Dans le domaine de l'hôtellerie, les nuitées
d'étrangers dans les Pays de la Loire représentent
seulement 15% du total. D'une manière générale,
les Pays
de la Loire ont enregistré en l'an 2000, une baisse
de 3,1% des nuitées, alors que pour la France, la
Direction du Tourisme signale près de 185millions
de nuitées dans l'hôtellerie homologuée
en 2000, soit 4 millions de plus qu'en 1999. La principale
destination touristique de la région est le littoral.
La baisse de la fréquentation en l'an 2000 est conditionnée
en grande partie par les
problèmes causés par la marée noire
qui a touché les littoraux vendéens et bretons.
L'intérieur du pays, malgré les châteaux,
constitue avant tout une région de passage, ponctué
par des étapes, mais rarement par des destinations
finales.

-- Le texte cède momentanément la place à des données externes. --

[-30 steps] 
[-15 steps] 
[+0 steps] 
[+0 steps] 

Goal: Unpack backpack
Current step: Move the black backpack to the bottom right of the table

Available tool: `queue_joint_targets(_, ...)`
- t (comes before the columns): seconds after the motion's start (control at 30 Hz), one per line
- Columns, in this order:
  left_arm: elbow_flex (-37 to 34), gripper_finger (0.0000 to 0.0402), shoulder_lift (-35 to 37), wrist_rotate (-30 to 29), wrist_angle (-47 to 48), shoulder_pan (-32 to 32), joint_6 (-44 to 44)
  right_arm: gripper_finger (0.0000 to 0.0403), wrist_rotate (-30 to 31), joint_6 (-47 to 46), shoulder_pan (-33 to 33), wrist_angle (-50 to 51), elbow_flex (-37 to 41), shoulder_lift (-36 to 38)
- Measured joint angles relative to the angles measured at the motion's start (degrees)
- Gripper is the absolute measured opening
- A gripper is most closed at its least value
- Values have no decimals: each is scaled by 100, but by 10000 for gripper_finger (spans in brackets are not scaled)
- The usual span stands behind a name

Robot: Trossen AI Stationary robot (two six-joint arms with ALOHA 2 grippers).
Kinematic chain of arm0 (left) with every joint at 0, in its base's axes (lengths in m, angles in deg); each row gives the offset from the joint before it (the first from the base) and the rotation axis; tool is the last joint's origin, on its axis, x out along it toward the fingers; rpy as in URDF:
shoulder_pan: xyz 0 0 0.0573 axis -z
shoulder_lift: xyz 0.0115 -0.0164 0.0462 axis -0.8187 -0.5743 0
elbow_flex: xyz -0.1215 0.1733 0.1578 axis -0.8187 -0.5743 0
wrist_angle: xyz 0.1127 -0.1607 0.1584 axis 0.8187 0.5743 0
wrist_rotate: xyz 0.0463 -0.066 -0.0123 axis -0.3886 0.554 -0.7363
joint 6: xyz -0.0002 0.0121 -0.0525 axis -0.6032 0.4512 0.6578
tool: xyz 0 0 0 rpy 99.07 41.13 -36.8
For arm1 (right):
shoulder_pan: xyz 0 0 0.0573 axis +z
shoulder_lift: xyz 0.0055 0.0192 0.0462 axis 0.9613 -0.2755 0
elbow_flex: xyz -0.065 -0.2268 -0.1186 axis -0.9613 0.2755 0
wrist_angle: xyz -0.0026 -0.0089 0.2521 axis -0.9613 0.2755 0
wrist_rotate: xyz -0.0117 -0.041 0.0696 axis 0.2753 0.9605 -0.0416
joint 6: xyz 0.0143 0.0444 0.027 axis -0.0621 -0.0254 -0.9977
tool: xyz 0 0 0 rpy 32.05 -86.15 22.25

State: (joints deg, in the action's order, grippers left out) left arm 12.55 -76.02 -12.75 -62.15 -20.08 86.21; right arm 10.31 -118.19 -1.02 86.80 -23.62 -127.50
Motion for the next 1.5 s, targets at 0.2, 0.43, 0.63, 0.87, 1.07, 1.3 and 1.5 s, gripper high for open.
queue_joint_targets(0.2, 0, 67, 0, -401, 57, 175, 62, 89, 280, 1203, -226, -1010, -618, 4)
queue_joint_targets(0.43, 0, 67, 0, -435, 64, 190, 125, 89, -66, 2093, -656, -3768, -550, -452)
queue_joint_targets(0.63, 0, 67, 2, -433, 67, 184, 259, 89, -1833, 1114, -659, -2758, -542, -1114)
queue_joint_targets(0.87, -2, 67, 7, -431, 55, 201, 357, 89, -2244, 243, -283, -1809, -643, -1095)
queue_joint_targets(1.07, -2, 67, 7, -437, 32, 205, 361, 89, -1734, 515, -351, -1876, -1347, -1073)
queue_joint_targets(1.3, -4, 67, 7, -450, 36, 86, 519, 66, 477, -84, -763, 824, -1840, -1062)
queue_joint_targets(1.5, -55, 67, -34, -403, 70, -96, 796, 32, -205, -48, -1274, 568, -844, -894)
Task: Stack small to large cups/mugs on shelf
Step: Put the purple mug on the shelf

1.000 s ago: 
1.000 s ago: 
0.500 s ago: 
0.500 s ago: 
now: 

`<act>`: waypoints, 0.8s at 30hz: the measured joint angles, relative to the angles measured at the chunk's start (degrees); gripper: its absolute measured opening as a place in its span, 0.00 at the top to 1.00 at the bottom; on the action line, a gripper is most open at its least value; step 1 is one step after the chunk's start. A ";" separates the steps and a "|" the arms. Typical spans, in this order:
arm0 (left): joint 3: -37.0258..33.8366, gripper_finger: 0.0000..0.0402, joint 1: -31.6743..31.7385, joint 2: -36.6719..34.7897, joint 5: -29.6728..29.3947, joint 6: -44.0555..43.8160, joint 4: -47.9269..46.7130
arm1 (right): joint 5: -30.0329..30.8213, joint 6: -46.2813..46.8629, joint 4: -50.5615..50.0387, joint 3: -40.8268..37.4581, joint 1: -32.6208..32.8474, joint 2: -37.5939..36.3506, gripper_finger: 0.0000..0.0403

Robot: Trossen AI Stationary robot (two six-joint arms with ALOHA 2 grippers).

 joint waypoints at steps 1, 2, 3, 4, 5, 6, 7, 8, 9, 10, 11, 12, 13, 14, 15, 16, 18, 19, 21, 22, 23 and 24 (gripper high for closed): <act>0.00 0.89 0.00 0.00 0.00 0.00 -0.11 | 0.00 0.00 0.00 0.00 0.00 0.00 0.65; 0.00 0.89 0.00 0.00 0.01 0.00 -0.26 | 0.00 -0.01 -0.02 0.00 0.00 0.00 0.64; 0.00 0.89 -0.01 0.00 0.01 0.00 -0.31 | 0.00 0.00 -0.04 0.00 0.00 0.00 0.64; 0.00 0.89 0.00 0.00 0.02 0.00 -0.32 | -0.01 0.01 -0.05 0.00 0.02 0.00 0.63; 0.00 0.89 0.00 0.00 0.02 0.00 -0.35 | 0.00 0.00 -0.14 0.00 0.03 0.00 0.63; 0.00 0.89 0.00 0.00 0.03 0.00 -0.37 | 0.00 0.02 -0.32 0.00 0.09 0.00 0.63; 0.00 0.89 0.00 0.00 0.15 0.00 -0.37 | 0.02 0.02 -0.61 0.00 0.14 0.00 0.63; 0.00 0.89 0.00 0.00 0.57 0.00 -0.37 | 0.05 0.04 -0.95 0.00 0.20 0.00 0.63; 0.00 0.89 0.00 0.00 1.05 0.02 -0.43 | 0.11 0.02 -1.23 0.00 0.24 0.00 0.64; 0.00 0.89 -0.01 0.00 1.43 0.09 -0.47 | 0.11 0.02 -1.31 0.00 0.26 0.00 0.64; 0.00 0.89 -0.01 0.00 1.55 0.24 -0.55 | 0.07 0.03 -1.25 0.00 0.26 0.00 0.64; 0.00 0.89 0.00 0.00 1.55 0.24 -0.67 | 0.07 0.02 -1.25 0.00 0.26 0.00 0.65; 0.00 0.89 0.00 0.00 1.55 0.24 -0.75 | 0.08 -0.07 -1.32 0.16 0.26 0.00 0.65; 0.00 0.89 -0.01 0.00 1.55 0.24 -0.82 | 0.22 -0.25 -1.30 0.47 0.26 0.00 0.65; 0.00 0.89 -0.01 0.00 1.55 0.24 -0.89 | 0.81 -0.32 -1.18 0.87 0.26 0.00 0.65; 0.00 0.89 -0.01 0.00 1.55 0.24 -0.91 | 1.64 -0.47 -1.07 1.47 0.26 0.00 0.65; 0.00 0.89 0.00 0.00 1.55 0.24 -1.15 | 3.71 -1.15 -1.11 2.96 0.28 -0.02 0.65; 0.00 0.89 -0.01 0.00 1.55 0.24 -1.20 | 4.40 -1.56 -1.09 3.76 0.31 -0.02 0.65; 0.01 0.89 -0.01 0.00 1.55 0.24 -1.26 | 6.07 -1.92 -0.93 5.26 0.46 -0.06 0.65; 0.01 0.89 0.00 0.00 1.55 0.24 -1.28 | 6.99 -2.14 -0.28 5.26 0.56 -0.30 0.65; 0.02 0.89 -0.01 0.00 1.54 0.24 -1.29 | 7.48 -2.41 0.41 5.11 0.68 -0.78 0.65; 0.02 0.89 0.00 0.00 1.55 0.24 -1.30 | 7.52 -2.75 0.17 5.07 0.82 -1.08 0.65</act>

L'exemple du parc du Puy du Fou est significatif,
car l'essentiel des visiteurs provient du littoral atlantique.
Ce phénomène de passage constitue la préoccupation
majeure des responsables et des professionnels du tourisme
de notre région. En effet, près de la moitié
des visiteurs venus dans le Saumurois ne séjourne
qu'une seule journée dans la région. Ce caractère
de passage est aggravé par le fait que plus du
tiers des touristes enregistré dans les Pays de la
Loire, se concentre principalement sur les mois de juillet
et août. En dehors des châteaux de la Loire,
les principaux lieux de visites à l'intérieur
de la région sont (selon les chiffres de l'O.R.T.
pour 1999-2000) :
le Parc du Puy du Fou (700.000 visiteurs par an) ;
la Cinéscénie (372.900 visiteurs par an) ;
le Circuit Automobile du Mans (330.200 visiteurs par an)
;
le Zoo de la Flèche (291.097 visiteurs par an).
Il est important de préciser que dans le volet touristique
du contrat de Plan Etat-Région 2000-2006, le renforcement
de l'activité touristique dans les Pays de la Loire,
bénéficie d'un financement de 62 millions
de francs, pour, entre autres :
- Renforcer les pôles touristiques et valoriser
les sites ;
- Accroître le professionnalisme et renforcer
l'identitérégionale.
La majorité des cavités souterraines constitue
un problème pour de nombreuses municipalités
(dégradations, manque des moyens pour l'entretien,
manque des connaissances dans le domaine de la conservation,
incompréhension du phénomène), mais
aussi un danger. Les récents effondrements du coteau
en sont la meilleure illustration. Ainsi, il existe une
véritable lacune en ce qui concerne la CONSERVATION
et LA MISE EN VALEUR de ce patrimoine.